This tutorial is divided into five parts; they are:

1. Polynomial Features
2. Polynomial Feature Transform
3. Sonar Dataset
4. Polynomial Feature Transform Example
5. Effect of Polynomial Degree

## Polynomial Features

Polynomial features are those features created by raising existing features to an exponent.

For example, if a dataset had one input feature X, then a polynomial feature would be the addition of a new feature (column) where values were calculated by squaring the values in X, e.g. X^2. This process can be repeated for each input variable in the dataset, creating a transformed version of each.

As such, polynomial features are a type of feature engineering, e.g. the creation of new input features based on the existing features.

The “degree” of the polynomial is used to control the number of features added, e.g. a degree of 3 will add two new variables for each input variable. Typically a small degree is used such as 2 or 3.

Generally speaking, it is unusual to use d greater than 3 or 4 because for large values of d, the polynomial curve can become overly flexible and can take on some very strange shapes.

— Page 266, An Introduction to Statistical Learning with Applications in R, 2014.

It is also common to add new variables that represent the interaction between features, e.g a new column that represents one variable multiplied by another. This too can be repeated for each input variable creating a new “interaction” variable for each pair of input variables.

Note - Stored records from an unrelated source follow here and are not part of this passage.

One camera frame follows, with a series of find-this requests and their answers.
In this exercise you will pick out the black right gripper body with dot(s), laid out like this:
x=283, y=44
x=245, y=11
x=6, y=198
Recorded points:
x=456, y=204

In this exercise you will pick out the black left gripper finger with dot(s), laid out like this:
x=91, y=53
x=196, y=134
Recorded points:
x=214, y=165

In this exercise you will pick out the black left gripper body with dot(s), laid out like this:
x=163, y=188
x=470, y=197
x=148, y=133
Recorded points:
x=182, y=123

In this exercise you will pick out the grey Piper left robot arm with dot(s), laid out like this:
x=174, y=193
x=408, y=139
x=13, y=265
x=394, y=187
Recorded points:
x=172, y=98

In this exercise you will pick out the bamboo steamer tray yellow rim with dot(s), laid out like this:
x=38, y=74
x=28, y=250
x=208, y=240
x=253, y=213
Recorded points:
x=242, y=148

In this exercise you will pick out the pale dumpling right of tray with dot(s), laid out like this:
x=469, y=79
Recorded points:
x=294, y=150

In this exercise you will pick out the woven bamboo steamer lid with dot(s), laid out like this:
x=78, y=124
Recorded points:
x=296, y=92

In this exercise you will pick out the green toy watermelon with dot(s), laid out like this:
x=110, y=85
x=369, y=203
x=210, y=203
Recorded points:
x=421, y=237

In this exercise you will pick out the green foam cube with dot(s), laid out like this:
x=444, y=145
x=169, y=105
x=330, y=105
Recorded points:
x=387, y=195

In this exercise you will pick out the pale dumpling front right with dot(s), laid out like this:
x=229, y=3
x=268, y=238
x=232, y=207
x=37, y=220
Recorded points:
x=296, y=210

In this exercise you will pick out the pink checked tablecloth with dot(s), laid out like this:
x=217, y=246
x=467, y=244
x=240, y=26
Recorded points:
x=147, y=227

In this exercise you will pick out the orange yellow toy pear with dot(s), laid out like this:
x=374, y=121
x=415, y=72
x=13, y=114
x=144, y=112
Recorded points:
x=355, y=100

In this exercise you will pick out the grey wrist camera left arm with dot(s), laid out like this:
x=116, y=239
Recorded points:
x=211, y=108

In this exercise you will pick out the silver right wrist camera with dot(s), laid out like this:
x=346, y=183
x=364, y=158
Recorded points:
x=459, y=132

A squared or cubed version of an input variable will change the probability distribution, separating the small and large values, a separation that is increased with the size of the exponent.

This separation can help some machine learning algorithms make better predictions and is common for regression predictive modeling tasks and generally tasks that have numerical input variables.

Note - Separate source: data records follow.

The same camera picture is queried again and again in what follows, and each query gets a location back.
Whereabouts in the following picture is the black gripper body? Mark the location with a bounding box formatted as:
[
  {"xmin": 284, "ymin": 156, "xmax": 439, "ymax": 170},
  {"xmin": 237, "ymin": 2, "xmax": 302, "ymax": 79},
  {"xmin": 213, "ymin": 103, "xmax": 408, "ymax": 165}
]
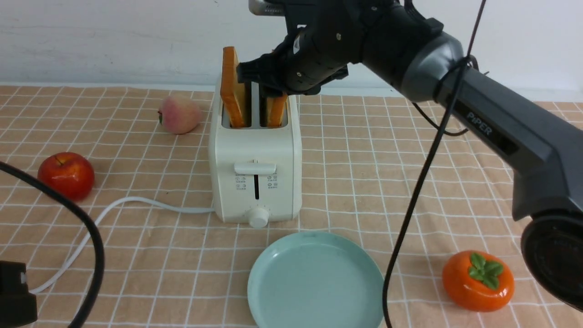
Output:
[{"xmin": 271, "ymin": 0, "xmax": 366, "ymax": 95}]

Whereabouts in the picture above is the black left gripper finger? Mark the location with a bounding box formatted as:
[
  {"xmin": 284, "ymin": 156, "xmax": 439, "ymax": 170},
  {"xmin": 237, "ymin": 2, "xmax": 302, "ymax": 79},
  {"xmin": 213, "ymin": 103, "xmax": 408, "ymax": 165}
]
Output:
[{"xmin": 260, "ymin": 81, "xmax": 287, "ymax": 98}]

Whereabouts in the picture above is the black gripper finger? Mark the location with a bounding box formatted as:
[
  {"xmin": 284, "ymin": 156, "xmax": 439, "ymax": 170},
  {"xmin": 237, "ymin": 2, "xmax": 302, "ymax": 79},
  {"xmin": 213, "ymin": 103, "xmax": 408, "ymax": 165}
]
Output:
[{"xmin": 236, "ymin": 51, "xmax": 285, "ymax": 88}]

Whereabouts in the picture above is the toast slice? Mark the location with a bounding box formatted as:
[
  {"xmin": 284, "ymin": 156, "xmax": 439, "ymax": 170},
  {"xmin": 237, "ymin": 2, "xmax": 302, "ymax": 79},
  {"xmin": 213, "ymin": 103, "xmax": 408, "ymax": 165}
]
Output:
[
  {"xmin": 265, "ymin": 94, "xmax": 288, "ymax": 128},
  {"xmin": 220, "ymin": 46, "xmax": 248, "ymax": 128}
]

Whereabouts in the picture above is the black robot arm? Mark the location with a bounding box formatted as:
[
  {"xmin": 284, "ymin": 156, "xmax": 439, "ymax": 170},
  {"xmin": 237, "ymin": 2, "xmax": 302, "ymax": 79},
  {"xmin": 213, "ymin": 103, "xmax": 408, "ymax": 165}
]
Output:
[{"xmin": 236, "ymin": 0, "xmax": 583, "ymax": 311}]

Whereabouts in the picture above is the white two-slot toaster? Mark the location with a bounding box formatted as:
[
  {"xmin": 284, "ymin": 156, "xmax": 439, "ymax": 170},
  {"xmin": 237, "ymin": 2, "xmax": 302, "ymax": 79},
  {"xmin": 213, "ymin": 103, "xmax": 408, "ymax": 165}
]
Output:
[{"xmin": 208, "ymin": 81, "xmax": 302, "ymax": 228}]

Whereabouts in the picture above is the pink peach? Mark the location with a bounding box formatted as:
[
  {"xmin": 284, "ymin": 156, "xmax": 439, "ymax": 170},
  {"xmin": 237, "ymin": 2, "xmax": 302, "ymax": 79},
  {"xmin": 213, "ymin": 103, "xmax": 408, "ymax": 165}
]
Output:
[{"xmin": 158, "ymin": 96, "xmax": 203, "ymax": 135}]

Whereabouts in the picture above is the orange checkered tablecloth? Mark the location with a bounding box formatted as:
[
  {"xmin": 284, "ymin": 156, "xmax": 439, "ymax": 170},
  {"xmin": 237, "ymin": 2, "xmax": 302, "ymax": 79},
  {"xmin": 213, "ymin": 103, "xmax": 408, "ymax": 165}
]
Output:
[{"xmin": 0, "ymin": 86, "xmax": 582, "ymax": 328}]

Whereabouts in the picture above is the light blue round plate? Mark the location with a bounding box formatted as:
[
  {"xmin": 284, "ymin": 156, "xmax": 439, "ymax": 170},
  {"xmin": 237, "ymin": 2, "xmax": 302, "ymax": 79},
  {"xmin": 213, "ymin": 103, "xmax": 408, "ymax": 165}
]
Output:
[{"xmin": 246, "ymin": 232, "xmax": 384, "ymax": 328}]

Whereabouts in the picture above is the red apple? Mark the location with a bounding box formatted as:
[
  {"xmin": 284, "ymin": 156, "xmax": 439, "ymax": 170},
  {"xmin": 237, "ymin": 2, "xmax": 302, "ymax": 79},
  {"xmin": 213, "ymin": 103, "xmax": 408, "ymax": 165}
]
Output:
[{"xmin": 37, "ymin": 152, "xmax": 95, "ymax": 202}]

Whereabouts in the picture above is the orange persimmon with green leaves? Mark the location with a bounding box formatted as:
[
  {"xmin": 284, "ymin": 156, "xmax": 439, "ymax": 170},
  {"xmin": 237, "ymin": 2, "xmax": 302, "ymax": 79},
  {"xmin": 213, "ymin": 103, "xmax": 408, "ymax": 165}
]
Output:
[{"xmin": 442, "ymin": 251, "xmax": 516, "ymax": 312}]

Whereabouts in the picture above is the black box lower left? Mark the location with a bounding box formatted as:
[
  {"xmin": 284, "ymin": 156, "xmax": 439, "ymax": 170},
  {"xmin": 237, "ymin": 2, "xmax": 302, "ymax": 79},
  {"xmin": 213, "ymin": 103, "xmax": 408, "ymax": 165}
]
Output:
[{"xmin": 0, "ymin": 260, "xmax": 38, "ymax": 328}]

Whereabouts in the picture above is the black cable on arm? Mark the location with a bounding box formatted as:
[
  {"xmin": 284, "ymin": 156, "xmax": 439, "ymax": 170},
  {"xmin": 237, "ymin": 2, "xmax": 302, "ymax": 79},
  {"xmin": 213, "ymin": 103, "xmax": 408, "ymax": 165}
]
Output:
[{"xmin": 382, "ymin": 0, "xmax": 487, "ymax": 328}]

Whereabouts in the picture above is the thick black cable left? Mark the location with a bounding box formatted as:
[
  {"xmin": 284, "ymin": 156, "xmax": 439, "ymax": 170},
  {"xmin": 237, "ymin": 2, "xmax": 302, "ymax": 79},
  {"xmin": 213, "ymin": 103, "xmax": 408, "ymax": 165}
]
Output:
[{"xmin": 0, "ymin": 161, "xmax": 106, "ymax": 328}]

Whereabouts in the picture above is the white toaster power cord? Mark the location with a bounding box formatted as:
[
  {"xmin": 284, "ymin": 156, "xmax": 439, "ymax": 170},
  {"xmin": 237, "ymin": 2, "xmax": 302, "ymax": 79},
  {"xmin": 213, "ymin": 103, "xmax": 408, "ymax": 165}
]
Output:
[{"xmin": 28, "ymin": 196, "xmax": 215, "ymax": 294}]

Typically linear algorithms, such as linear regression and logistic regression, respond well to the use of polynomial input variables.

Linear regression is linear in the model parameters and adding polynomial terms to the model can be an effective way of allowing the model to identify nonlinear patterns.

— Page 11, Feature Engineering and Selection, 2019.

For example, when used as input to a linear regression algorithm, the method is more broadly referred to as polynomial regression.

Polynomial regression extends the linear model by adding extra predictors, obtained by raising each of the original predictors to a power. For example, a cubic regression uses three variables, X, X2, and X3, as predictors. This approach provides a simple way to provide a non-linear fit to data.

— Page 265, An Introduction to Statistical Learning with Applications in R, 2014.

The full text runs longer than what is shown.